→ What is required
The answer must be an exact reproduction of all the entries.

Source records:
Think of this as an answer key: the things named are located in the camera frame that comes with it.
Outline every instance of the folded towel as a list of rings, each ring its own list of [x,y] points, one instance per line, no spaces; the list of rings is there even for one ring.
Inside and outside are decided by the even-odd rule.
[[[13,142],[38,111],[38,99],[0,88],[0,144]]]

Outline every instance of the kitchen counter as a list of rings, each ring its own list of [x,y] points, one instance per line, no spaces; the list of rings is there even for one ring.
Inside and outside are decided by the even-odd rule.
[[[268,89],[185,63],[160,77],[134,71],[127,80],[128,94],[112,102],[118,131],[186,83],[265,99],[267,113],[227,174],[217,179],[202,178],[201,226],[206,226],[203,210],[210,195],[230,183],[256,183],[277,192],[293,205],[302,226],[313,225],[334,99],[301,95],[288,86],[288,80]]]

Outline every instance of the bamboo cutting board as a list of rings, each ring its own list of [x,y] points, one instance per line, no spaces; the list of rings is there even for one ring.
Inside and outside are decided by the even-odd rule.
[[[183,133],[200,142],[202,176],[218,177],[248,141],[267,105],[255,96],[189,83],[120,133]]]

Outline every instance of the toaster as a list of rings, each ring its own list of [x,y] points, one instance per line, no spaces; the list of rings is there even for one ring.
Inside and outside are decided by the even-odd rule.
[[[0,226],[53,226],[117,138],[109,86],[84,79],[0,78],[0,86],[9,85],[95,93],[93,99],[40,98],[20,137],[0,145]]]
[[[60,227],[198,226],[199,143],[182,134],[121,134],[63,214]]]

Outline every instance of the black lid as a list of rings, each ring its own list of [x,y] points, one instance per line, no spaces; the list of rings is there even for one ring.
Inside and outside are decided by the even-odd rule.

→ Answer to this problem
Think of this as an answer key: the things named are located in the camera frame that comes with it.
Outline every instance of the folded towel as a list of rings, each ring its own list of [x,y] points, one instance per line, no spaces; the list of rings is there even for one ring.
Inside and outside are decided by the even-odd rule.
[[[13,142],[38,111],[38,99],[0,88],[0,144]]]

Outline every instance of the kitchen counter as a list of rings, each ring its own list of [x,y] points, one instance per line, no spaces; the list of rings is there even for one ring.
Inside and outside are decided by the even-odd rule.
[[[268,89],[185,63],[160,77],[134,71],[127,80],[128,94],[112,102],[118,131],[186,83],[265,99],[267,113],[227,174],[217,179],[202,178],[201,226],[206,226],[203,210],[210,195],[230,183],[256,183],[277,192],[293,205],[302,226],[313,225],[334,99],[301,95],[288,86],[288,80]]]

Outline every instance of the bamboo cutting board as a list of rings, each ring its own list of [x,y] points, one instance per line, no spaces; the list of rings is there even for one ring.
Inside and outside are decided by the even-odd rule.
[[[183,133],[200,142],[202,176],[218,177],[248,141],[267,105],[255,96],[189,83],[120,133]]]

Outline every instance of the toaster as a list of rings, each ring its own list of [x,y] points, one instance per line, no spaces; the list of rings is there even for one ring.
Inside and outside are decided by the even-odd rule.
[[[0,226],[53,226],[117,138],[109,86],[84,79],[0,78],[0,86],[9,85],[95,93],[93,99],[40,98],[20,137],[0,145]]]
[[[60,227],[198,226],[199,143],[182,134],[121,134],[63,214]]]

Outline every instance of the black lid as a list of rings, each ring its own list of [x,y] points, one instance per line, no spaces; the list of rings is there even for one ring.
Inside and outside are decided by the even-odd rule.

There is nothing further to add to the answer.